◆ Given information ◆

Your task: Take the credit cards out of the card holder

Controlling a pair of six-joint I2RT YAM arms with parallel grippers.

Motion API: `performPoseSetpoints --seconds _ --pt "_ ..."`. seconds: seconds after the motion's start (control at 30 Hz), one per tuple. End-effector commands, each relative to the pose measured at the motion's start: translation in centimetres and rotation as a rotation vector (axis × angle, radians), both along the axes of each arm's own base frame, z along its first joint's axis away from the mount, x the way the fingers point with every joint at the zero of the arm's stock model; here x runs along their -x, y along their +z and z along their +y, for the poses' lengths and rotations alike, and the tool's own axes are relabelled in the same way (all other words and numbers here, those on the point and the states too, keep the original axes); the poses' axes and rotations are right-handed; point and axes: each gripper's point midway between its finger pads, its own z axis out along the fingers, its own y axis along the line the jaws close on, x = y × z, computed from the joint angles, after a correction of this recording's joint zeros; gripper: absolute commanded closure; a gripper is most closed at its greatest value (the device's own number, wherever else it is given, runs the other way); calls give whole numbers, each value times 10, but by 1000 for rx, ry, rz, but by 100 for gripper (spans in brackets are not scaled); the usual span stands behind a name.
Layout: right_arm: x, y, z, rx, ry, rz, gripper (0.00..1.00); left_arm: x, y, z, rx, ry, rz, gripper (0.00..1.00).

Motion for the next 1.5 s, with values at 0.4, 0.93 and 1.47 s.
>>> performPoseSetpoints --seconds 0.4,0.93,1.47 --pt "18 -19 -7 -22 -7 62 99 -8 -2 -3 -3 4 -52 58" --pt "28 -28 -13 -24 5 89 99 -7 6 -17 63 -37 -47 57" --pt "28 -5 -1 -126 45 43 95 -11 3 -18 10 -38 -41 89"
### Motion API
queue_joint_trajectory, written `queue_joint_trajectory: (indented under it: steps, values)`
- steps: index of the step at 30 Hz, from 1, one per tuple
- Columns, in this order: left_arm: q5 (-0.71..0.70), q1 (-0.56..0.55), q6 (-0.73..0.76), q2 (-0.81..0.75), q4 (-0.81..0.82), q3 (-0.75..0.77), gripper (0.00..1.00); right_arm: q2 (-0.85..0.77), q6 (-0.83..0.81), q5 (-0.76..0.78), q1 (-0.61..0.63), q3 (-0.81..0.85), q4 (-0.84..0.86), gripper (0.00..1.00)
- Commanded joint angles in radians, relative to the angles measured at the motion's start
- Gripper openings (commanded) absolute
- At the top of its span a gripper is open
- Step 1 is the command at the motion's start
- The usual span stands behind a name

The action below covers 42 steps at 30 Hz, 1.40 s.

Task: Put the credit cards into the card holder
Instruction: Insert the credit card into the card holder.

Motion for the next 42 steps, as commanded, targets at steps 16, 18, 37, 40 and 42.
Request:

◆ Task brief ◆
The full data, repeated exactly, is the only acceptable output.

◆ Solution below ◆
Your task: Take the credit cards out of the card holder

Controlling a pair of six-joint I2RT YAM arms with parallel grippers.

Motion API: `performPoseSetpoints --seconds _ --pt "_ ..."`. seconds: seconds after the motion's start (control at 30 Hz), one per tuple. End-effector commands, each relative to the pose measured at the motion's start: translation in centimetres and rotation as a rotation vector (axis × angle, radians), both along the axes of each arm's own base frame, z along its first joint's axis away from the mount, x the way the fingers point with every joint at the zero of the arm's stock model; here x runs along their -x, y along their +z and z along their +y, for the poses' lengths and rotations alike, and the tool's own axes are relabelled in the same way (all other words and numbers here, those on the point and the states too, keep the original axes); the poses' axes and rotations are right-handed; point and axes: each gripper's point midway between its finger pads, its own z axis out along the fingers, its own y axis along the line the jaws close on, x = y × z, computed from the joint angles, after a correction of this recording's joint zeros; gripper: absolute commanded closure; a gripper is most closed at its greatest value (the device's own number, wherever else it is given, runs the other way); calls give whole numbers, each value times 10, but by 1000 for rx, ry, rz, but by 100 for gripper (spans in brackets are not scaled); the usual span stands behind a name.
Layout: right_arm: x, y, z, rx, ry, rz, gripper (0.00..1.00); left_arm: x, y, z, rx, ry, rz, gripper (0.00..1.00).

Motion for the next 1.5 s, with values at 0.4, 0.93 and 1.47 s.
>>> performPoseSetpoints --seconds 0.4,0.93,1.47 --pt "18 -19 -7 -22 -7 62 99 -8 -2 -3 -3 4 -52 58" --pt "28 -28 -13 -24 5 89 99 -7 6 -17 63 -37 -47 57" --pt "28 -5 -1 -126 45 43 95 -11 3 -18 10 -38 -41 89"
### Motion API
queue_joint_trajectory, written `queue_joint_trajectory: (indented under it: steps, values)`
- steps: index of the step at 30 Hz, from 1, one per tuple
- Columns, in this order: left_arm: q5 (-0.71..0.70), q1 (-0.56..0.55), q6 (-0.73..0.76), q2 (-0.81..0.75), q4 (-0.81..0.82), q3 (-0.75..0.77), gripper (0.00..1.00); right_arm: q2 (-0.85..0.77), q6 (-0.83..0.81), q5 (-0.76..0.78), q1 (-0.61..0.63), q3 (-0.81..0.85), q4 (-0.84..0.86), gripper (0.00..1.00)
- Commanded joint angles in radians, relative to the angles measured at the motion's start
- Gripper openings (commanded) absolute
- At the top of its span a gripper is open
- Step 1 is the command at the motion's start
- The usual span stands behind a name

The action below covers 42 steps at 30 Hz, 1.40 s.

Task: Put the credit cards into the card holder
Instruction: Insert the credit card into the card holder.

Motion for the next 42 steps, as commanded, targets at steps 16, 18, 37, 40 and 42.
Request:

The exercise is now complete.